フィリピンで6月30日、ロドリゴ・ドゥテルテ氏が新大統領に就任した。
ドゥテルテ氏は、フィリピン南部ダバオ市の市長を20年近く経験した。市長時代に、治安を回復させた実績から、犯罪撲滅などを断行する「強い指導者像」をアピールし、選挙を勝ち抜いた。その過激な発言から「フィリピンのトランプ」と呼ばれている。
この人物が大統領になったことにより、フィリピンはどう変わるのか。そして、日本はどのような影響を受けるのだろうか。
ドゥテルテ氏は就任早々、「麻薬密売人を殺害した警察官には金を支払う」と表明した。これを受けて震えあがった何千人もの麻薬常用者や密売人らが、相次いで自首している(1日付ロイターなど)。
犯罪撲滅の効果はてきめんのようだが、ドゥテルテ氏は市長時代に「処刑団」を率い、薬物犯ら1000人以上を正当な手続きなく殺害した疑いがあり、独裁的な政権になることを心配する声もある。
注目は裁判中の中国との関係
ドゥテルテ氏の強みは治安回復や犯罪撲滅だが、日本が注目すべきは、同氏の中国への姿勢だ。
現在、フィリピンは南シナ海での中国の軍事拡張を訴える国際仲裁裁判が行われている。

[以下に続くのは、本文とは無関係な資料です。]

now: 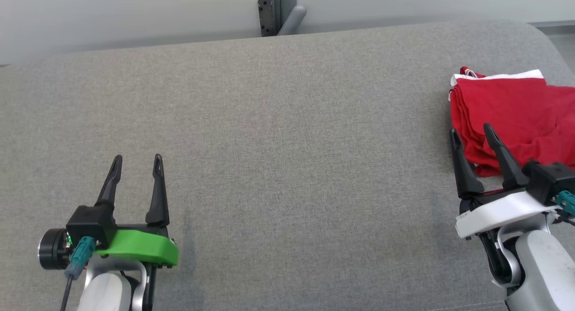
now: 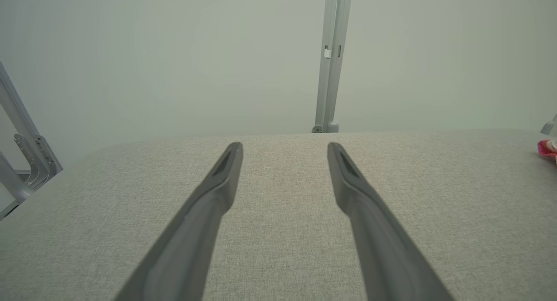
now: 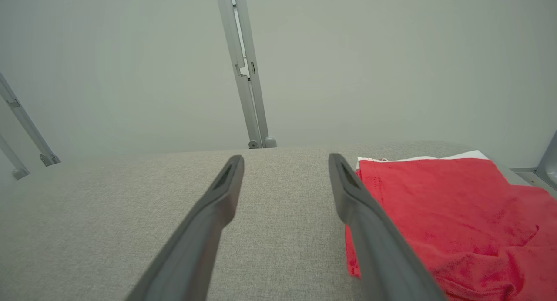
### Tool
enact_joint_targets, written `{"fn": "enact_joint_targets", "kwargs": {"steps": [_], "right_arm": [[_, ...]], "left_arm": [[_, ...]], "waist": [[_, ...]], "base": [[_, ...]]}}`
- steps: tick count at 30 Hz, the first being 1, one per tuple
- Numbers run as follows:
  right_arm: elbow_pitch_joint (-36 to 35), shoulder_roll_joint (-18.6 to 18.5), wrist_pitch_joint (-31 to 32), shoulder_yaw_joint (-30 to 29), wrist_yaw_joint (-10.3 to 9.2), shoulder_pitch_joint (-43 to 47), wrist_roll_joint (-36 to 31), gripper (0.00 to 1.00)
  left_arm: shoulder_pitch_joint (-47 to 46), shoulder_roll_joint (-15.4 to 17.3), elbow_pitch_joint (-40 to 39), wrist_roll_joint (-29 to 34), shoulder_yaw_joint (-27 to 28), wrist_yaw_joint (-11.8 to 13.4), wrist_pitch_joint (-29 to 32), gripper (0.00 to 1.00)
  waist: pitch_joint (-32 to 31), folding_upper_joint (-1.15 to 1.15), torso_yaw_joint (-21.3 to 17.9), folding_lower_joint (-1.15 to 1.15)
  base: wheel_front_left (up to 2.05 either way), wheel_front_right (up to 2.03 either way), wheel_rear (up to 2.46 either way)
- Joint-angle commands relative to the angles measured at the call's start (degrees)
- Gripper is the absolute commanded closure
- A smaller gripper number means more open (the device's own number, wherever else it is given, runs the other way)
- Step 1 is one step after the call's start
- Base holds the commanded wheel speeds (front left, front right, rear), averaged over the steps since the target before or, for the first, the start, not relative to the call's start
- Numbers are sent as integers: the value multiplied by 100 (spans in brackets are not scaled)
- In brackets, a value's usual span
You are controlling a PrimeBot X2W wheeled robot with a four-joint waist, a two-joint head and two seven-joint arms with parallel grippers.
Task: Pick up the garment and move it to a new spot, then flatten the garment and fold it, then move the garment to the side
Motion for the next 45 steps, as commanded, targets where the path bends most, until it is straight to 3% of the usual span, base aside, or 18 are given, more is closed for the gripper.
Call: {"fn": "enact_joint_targets", "kwargs": {"steps": [1, 16, 45], "right_arm": [[-45, 13, 32, -47, -7, 140, -68, 0], [-512, 100, 374, -387, -7, 878, -311, 0], [-764, 214, 566, -574, -7, 1074, -355, 0]], "left_arm": [[118, 48, -2, -42, 0, -1, 27, 0], [588, 156, -40, -112, -122, 41, 247, 0], [606, 257, -9, -227, -205, 131, 380, 0]], "waist": [[-193, 0, 41, 0], [-675, 0, -17, 0], [-701, 0, -5, 0]], "base": [[0, 0, 0], [0, 0, 0], [0, 0, 0]]}}
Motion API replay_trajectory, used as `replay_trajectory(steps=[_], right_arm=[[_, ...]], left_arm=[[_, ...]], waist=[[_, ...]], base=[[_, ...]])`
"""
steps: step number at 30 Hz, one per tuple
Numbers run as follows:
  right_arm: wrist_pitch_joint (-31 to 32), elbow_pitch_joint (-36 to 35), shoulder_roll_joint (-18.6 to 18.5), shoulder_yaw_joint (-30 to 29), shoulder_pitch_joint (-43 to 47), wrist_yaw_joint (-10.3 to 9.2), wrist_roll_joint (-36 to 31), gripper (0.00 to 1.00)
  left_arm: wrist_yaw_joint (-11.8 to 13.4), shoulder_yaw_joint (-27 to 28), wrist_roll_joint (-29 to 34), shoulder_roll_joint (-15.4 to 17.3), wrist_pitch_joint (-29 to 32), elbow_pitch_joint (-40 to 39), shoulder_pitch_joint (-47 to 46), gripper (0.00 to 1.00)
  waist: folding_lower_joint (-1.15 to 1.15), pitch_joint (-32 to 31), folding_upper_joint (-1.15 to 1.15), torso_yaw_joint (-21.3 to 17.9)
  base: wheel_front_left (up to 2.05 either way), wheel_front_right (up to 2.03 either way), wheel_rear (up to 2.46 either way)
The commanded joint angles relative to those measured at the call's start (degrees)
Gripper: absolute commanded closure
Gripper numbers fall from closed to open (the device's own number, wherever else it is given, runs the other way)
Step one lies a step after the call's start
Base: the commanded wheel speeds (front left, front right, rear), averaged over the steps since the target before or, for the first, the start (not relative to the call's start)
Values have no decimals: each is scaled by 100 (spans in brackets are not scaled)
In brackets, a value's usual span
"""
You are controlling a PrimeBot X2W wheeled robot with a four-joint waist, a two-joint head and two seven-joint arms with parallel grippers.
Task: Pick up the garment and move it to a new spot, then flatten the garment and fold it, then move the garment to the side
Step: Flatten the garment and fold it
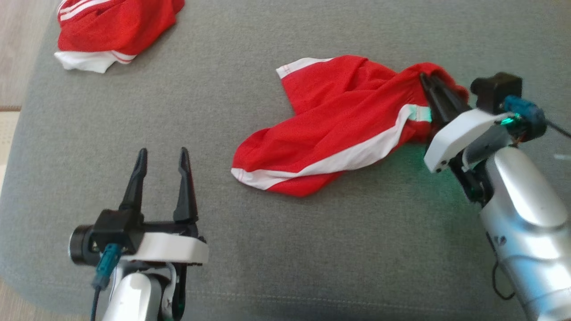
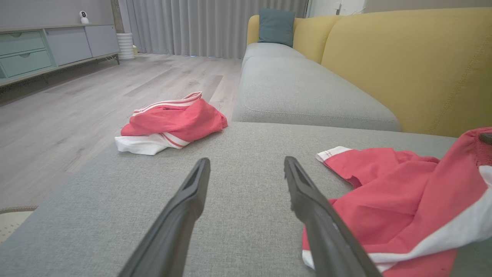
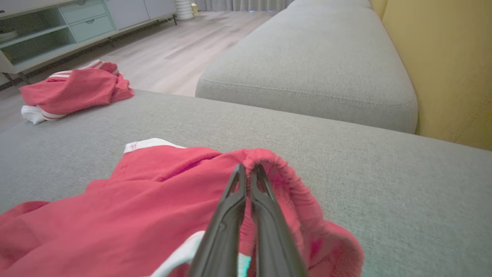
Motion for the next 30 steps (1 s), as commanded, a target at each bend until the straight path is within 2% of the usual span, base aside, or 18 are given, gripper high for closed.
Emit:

その判決は7月中旬に出る見込みだ。
ドゥテルテ氏は、アキノ前大統領の対応は軟弱だと批判し、「南シナ海で中国が人工島を作っているスカボロー礁に行って、フィリピンの旗を立ててやる」と威勢のよい発言をしていた。しかしその一方で、中国政府が鉄道供与などの経済支援を行った場合には「南シナ海問題を棚上げする」と明言するなど、中国への姿勢に一貫性がないことが指摘されている。
国際仲裁裁判では、中国側に不利な判決が出る可能性が高いため、中国側は国際世論において孤立することを懸念している。そんな中国からは、ドゥテルテ新政権に水面下で関係強化のためのさまざまな働きかけがされているとみられている。
ドゥテルテ氏は、南シナ海の防衛において重要なアメリカとの関係については、「(アメリカに)依存することはない」と持論を繰り返している。もし、日米と安全保障面や経済面で連携を深めてきたアキノ大統領の路線を大きく転換し、中国との関係を強化するのであれば、日本にとって危険が高まる。
ドゥテルテ新政権の対中政策に要注意
中国は南シナ海だけでなく、日本の領海・接続水域においても挑発的な領海侵犯を行っている。
フィリピンが中国に軍事的に制圧されなくとも、経済的な「懐柔策」で飲み込まれるようなことがあれば、南シナ海は中国の海となる。そうなれば、中国に太平洋に進出する入り口を与えることになり、日本の安全保障が大きく脅かされる。
フィリピンの新政権の下で、不用意に中国を勢いづかせるようなことがないよう、日本はアメリカと協力して、フィリピンとの関係を強化することが必要だ。